## What to do
Look for the line that has "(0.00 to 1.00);" in the material below; please repeat it and every line after it, exactly, up to and including the line that has "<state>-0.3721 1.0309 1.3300", and nothing else.

## Data block
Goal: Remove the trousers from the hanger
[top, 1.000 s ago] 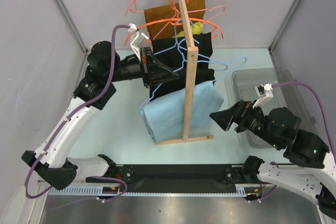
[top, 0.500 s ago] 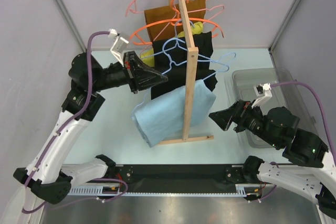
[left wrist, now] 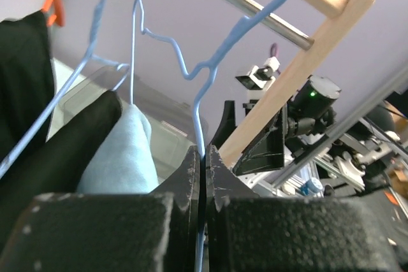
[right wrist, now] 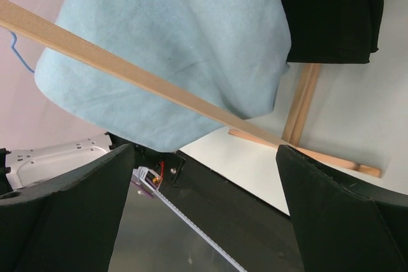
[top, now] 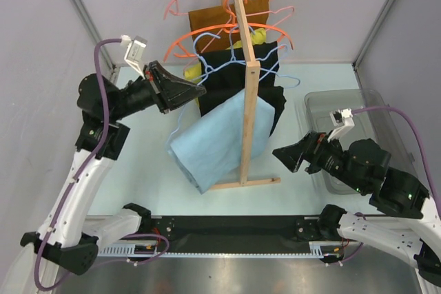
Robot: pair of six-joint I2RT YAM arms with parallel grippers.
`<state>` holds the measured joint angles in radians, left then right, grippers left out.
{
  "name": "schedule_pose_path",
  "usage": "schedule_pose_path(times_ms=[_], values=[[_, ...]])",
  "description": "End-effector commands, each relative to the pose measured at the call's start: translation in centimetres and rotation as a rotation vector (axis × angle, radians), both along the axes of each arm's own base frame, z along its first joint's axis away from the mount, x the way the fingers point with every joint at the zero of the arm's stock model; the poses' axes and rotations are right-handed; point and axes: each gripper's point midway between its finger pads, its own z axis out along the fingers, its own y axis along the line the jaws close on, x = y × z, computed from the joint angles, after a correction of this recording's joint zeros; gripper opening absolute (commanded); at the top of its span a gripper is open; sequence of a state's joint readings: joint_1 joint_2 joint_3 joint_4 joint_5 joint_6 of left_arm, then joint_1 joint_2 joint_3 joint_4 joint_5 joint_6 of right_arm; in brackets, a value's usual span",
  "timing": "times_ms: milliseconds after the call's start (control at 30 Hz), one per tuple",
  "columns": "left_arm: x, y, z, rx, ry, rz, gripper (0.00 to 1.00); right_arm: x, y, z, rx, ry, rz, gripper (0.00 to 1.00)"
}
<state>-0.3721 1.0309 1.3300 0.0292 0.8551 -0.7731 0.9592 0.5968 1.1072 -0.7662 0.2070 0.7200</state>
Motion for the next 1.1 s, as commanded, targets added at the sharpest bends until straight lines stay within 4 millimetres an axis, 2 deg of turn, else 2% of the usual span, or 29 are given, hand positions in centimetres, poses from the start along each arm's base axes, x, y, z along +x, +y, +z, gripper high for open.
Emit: schedule_pose_path(times_ms=[0,100,133,167,267,400,467,533,567,633,667,700,733,767,800,833,867,900,967,1000,1067], values=[[-2.9,3.1,4.3,-0.035,-0.120,0.143,0.00,-0.5,1.6,1.4,-0.028,-0.044,0.102,1.00],[-4.1,4.4,3.9,-0.014,-0.105,0.216,0.00,-1.2,2.9,1.6,-0.078,-0.073,0.208,1.00],[-4.0,4.9,3.3,-0.003,-0.079,0.254,0.00,-1.2,3.2,1.6,-0.103,-0.094,0.235,1.00],[-5.2,5.6,3.7,-0.013,-0.097,0.273,0.00,-1.8,3.5,2.2,-0.102,-0.111,0.278,1.00],[-6.4,7.0,3.5,-0.009,-0.100,0.345,0.00,-2.4,4.0,2.8,-0.135,-0.162,0.349,1.00],[-6.8,8.3,2.8,-0.002,-0.101,0.417,0.00,-3.9,5.2,5.1,-0.133,-0.240,0.472,1.00],[-6.6,8.9,2.4,0.010,-0.087,0.462,0.00,-5.1,6.2,5.3,-0.139,-0.261,0.542,1.00],[-7.1,9.5,2.4,0.008,-0.095,0.483,0.00,-5.5,6.9,5.3,-0.159,-0.291,0.568,1.00],[-7.2,9.7,2.4,0.008,-0.095,0.494,0.00,-6.9,7.7,5.4,-0.155,-0.308,0.628,1.00],[-7.5,10.5,2.4,0.006,-0.093,0.533,0.00,-7.9,8.7,5.3,-0.177,-0.339,0.662,1.00],[-7.5,10.8,2.4,0.004,-0.089,0.549,0.00,-8.2,10.0,4.8,-0.205,-0.345,0.675,1.00],[-7.5,11.2,2.5,-0.001,-0.089,0.572,0.00,-10.8,10.9,4.7,-0.215,-0.370,0.757,1.00],[-7.7,11.5,2.6,-0.006,-0.089,0.587,0.00,-10.4,11.3,5.6,-0.237,-0.417,0.703,1.00],[-7.8,11.9,2.7,-0.011,-0.088,0.605,0.00,-11.0,12.8,4.9,-0.288,-0.429,0.710,1.00],[-7.6,12.3,2.6,-0.014,-0.079,0.635,0.00,-13.1,13.5,5.1,-0.291,-0.459,0.766,1.00],[-8.0,12.8,2.9,-0.023,-0.083,0.654,0.00,-13.1,14.1,5.3,-0.315,-0.484,0.743,1.00],[-8.0,13.1,2.9,-0.024,-0.077,0.671,0.00,-13.4,14.7,6.7,-0.292,-0.499,0.736,1.00],[-8.0,13.6,2.8,-0.025,-0.066,0.695,0.00,-13.7,16.0,6.2,-0.315,-0.500,0.738,1.00],[-8.1,15.1,2.7,-0.032,-0.050,0.771,0.00,-13.8,17.3,7.4,-0.282,-0.518,0.727,1.00],[-8.1,15.6,2.5,-0.028,-0.045,0.799,0.00,-13.9,18.5,6.8,-0.302,-0.519,0.725,1.00],[-7.9,17.1,1.8,-0.016,-0.018,0.883,0.00,-13.5,19.9,7.1,-0.297,-0.522,0.696,1.00]])
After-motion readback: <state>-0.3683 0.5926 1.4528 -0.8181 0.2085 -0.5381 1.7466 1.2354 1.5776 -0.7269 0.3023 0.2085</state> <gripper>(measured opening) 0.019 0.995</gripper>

## Solution to the problem
  "columns": "left_arm: x, y, z, rx, ry, rz, gripper (0.00 to 1.00); right_arm: x, y, z, rx, ry, rz, gripper (0.00 to 1.00)"
}
<state>-0.3721 1.0309 1.3300 0.0292 0.8551 -0.7731 0.9592 0.5968 1.1072 -0.7662 0.2070 0.7200</state>

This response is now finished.